--- START ---
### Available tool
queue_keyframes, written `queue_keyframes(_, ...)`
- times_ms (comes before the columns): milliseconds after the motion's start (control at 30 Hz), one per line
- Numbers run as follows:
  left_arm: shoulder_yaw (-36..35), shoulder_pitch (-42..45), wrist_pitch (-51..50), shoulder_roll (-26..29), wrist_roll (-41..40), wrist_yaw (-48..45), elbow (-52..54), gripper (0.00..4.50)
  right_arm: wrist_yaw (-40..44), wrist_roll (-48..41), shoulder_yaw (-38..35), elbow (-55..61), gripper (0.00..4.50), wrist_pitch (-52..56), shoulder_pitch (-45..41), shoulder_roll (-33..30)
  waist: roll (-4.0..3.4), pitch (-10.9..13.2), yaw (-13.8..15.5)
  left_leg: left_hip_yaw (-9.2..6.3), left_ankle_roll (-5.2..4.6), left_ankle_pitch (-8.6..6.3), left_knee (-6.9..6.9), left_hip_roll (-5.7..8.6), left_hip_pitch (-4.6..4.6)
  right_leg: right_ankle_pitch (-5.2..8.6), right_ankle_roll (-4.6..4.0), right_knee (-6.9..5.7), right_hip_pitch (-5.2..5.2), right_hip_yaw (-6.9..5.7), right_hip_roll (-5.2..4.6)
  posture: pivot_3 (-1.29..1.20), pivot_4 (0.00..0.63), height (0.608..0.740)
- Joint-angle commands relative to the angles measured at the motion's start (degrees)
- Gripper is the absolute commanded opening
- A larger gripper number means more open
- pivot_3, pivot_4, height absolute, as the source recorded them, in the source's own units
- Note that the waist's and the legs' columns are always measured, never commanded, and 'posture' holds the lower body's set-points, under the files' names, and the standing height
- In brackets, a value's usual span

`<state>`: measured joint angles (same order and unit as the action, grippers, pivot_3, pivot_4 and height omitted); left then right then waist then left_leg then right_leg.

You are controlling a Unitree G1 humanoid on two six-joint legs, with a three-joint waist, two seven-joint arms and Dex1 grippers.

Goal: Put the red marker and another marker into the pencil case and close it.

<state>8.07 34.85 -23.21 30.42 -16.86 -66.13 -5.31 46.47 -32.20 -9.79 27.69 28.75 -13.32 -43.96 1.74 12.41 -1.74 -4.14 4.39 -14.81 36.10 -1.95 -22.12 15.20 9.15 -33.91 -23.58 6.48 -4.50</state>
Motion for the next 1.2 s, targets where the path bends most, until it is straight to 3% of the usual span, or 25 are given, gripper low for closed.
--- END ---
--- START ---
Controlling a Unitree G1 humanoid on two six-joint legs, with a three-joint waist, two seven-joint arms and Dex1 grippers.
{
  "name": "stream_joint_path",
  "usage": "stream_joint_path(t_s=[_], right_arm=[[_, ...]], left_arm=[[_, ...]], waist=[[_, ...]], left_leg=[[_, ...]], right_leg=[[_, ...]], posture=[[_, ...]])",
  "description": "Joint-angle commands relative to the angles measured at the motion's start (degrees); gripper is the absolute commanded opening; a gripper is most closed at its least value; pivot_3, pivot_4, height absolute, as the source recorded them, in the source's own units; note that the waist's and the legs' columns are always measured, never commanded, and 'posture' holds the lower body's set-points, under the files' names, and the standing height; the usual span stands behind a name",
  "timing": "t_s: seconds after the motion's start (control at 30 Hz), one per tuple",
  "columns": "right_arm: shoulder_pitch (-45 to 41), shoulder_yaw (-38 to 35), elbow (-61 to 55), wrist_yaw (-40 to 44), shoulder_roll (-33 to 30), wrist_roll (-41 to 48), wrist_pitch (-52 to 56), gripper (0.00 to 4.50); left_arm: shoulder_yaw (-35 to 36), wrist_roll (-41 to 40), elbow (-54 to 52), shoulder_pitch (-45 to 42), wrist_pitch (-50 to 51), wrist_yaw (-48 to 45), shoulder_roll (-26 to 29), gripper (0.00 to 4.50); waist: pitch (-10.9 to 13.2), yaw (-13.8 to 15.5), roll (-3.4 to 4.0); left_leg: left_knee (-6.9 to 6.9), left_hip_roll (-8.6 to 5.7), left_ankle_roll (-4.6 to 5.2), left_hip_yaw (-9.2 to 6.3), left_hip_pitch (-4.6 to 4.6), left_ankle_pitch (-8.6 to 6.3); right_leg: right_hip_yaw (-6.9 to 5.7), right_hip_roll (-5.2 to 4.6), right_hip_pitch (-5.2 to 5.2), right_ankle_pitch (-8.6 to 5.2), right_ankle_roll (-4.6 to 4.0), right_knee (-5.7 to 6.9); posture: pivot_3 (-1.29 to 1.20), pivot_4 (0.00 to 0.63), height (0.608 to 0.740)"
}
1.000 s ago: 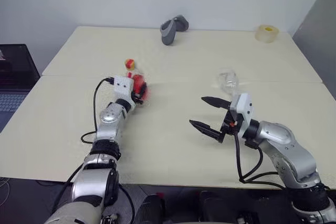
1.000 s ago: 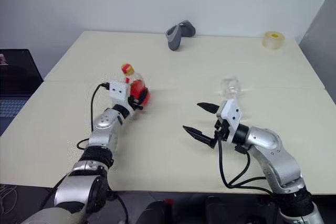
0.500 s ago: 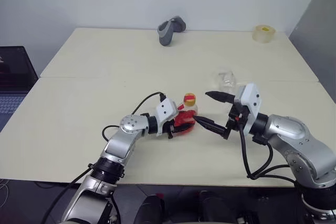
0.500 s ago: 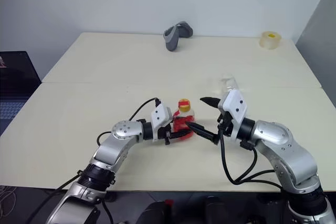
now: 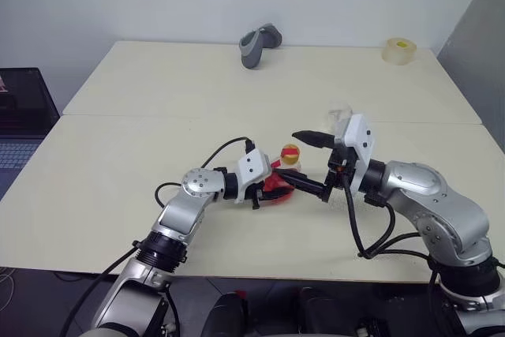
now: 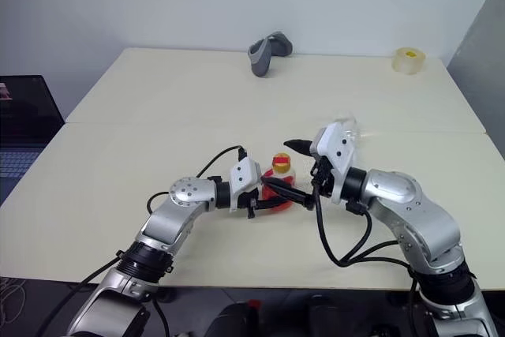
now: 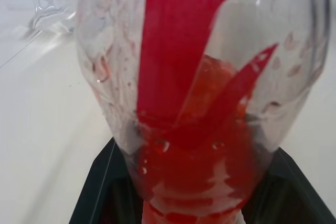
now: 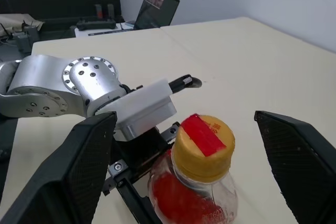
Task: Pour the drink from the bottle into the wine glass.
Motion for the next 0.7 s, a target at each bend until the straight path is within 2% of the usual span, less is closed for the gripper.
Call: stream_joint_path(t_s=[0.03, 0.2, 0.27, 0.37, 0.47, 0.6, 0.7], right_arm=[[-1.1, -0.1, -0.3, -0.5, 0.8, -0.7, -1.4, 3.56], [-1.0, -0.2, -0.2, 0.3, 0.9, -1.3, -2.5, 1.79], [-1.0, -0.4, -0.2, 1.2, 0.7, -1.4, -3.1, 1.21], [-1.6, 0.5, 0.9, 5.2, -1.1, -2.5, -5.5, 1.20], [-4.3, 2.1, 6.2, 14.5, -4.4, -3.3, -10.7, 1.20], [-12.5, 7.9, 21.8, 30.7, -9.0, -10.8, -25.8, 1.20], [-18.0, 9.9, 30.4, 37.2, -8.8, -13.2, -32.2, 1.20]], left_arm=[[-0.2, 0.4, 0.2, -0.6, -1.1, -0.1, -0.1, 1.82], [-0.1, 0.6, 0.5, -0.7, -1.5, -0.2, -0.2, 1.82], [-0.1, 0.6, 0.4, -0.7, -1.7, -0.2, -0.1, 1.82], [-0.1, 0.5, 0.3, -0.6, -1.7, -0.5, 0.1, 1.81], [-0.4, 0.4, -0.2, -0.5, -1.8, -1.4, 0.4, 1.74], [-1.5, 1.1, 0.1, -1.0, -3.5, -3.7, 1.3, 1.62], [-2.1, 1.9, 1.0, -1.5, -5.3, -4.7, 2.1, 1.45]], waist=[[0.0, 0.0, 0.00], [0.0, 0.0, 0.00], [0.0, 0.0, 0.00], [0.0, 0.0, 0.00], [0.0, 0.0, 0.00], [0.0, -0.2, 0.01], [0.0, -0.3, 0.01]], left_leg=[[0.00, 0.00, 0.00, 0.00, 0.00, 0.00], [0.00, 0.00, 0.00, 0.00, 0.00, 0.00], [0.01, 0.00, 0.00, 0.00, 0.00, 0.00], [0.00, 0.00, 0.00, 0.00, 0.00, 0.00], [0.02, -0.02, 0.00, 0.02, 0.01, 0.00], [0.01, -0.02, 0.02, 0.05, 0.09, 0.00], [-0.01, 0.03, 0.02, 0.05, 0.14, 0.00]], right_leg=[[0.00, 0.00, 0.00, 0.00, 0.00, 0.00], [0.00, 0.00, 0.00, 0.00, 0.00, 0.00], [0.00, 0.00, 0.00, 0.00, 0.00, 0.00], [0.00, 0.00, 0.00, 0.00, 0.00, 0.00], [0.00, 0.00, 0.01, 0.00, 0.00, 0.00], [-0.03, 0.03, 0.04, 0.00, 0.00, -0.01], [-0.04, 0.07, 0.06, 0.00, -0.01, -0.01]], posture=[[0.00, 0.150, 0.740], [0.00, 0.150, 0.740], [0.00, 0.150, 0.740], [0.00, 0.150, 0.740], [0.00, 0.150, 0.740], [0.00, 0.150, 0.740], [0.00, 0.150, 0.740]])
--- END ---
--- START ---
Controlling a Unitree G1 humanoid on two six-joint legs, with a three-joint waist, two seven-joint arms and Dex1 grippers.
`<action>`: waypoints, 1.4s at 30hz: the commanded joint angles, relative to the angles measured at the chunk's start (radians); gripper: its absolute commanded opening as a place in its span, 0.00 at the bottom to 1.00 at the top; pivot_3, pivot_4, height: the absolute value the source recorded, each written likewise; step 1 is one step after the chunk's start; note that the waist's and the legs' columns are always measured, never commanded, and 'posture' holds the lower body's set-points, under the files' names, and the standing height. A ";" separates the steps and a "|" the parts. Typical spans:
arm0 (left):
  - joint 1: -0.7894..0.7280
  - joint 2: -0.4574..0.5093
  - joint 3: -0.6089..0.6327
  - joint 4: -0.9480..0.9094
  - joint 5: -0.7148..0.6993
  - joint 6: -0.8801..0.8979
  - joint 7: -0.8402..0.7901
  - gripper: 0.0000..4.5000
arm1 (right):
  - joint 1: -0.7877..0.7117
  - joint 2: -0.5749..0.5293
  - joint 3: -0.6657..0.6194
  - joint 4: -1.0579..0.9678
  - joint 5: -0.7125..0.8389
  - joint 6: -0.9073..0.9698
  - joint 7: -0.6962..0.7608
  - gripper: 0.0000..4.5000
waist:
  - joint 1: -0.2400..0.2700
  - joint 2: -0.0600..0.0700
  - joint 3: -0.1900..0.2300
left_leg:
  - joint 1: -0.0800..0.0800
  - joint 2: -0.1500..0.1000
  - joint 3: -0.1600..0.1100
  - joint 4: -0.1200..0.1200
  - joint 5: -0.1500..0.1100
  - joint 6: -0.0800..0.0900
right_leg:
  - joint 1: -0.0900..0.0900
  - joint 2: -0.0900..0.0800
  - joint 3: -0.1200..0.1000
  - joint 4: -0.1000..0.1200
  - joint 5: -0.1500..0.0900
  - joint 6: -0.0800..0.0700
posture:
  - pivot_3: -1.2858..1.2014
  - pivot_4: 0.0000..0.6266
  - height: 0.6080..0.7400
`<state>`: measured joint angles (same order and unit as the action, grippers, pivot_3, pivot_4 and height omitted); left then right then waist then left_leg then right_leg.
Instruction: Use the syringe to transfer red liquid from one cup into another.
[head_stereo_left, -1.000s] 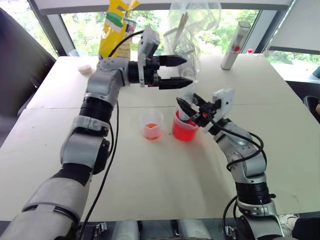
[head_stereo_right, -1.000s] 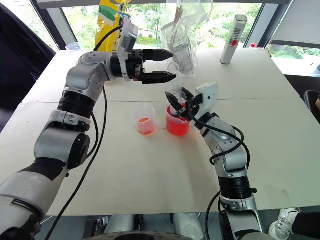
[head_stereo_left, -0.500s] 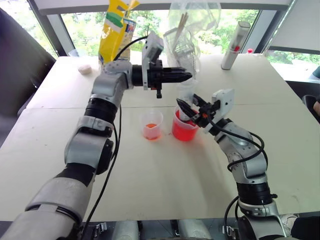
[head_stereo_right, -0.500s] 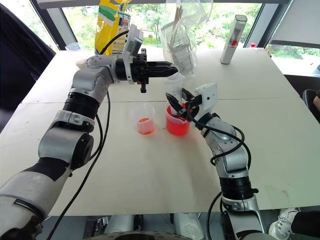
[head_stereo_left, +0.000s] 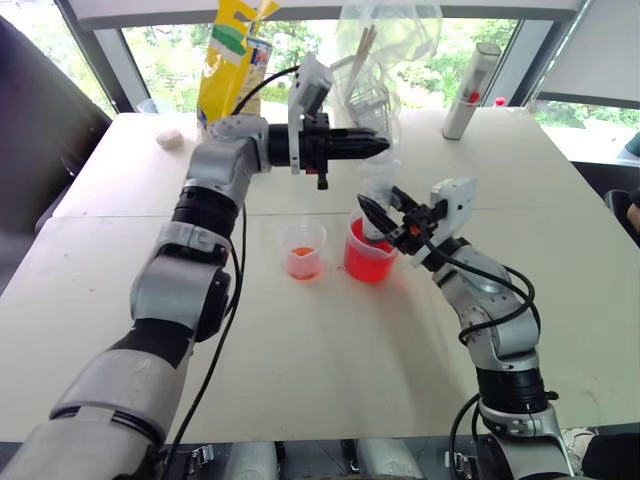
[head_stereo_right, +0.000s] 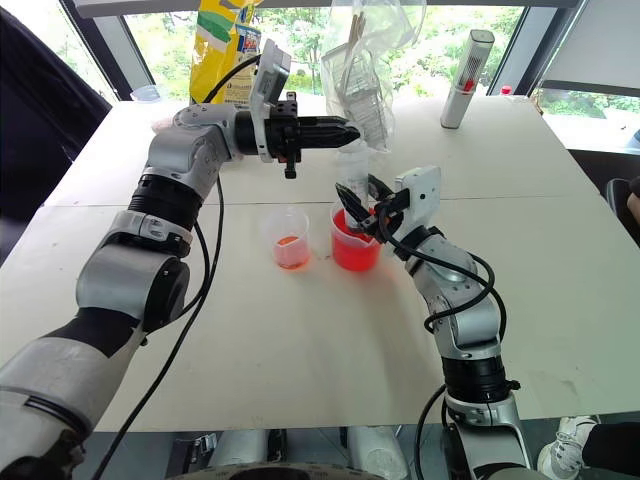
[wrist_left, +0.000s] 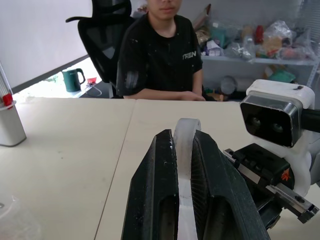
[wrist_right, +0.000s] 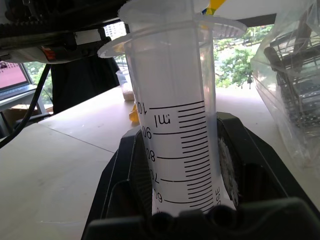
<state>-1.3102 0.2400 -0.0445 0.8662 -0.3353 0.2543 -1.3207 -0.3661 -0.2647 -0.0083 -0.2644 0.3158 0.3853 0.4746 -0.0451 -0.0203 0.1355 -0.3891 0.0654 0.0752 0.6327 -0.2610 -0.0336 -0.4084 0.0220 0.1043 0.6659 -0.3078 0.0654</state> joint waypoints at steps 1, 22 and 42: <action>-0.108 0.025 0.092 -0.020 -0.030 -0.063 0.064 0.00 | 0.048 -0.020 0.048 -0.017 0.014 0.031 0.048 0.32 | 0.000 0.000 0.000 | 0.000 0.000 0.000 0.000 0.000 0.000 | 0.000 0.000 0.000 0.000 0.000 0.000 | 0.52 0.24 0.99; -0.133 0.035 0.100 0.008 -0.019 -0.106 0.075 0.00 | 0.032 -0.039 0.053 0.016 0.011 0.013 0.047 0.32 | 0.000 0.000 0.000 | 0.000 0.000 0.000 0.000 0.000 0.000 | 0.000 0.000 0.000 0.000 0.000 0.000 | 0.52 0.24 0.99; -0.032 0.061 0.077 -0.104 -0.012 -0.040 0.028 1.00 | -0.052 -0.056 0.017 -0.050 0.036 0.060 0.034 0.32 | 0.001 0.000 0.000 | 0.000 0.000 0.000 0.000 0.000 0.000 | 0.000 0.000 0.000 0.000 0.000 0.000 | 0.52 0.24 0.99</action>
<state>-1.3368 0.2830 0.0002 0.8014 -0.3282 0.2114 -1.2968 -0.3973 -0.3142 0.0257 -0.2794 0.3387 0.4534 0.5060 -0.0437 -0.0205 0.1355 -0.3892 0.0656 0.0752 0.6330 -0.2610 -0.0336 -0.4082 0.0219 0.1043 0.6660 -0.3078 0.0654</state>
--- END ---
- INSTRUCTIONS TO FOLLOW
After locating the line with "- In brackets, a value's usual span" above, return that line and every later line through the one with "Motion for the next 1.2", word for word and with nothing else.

- SOLUTION FOR THIS EXERCISE
- In brackets, a value's usual span

`<state>`: measured joint angles (same order and unit as the action, grippers, pivot_3, pivot_4 and height omitted); left then right then waist then left_leg then right_leg.

You are controlling a Unitree G1 humanoid on two six-joint legs, with a three-joint waist, two seven-joint arms and Dex1 grippers.

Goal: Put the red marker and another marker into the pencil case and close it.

<state>8.07 34.85 -23.21 30.42 -16.86 -66.13 -5.31 46.47 -32.20 -9.79 27.69 28.75 -13.32 -43.96 1.74 12.41 -1.74 -4.14 4.39 -14.81 36.10 -1.95 -22.12 15.20 9.15 -33.91 -23.58 6.48 -4.50</state>
Motion for the next 1.2 s, targets where the path bends most, until it is straight to 3% of the usual span, or 25 are given, gripper low for closed.

Nothing else remains to be done for this exercise.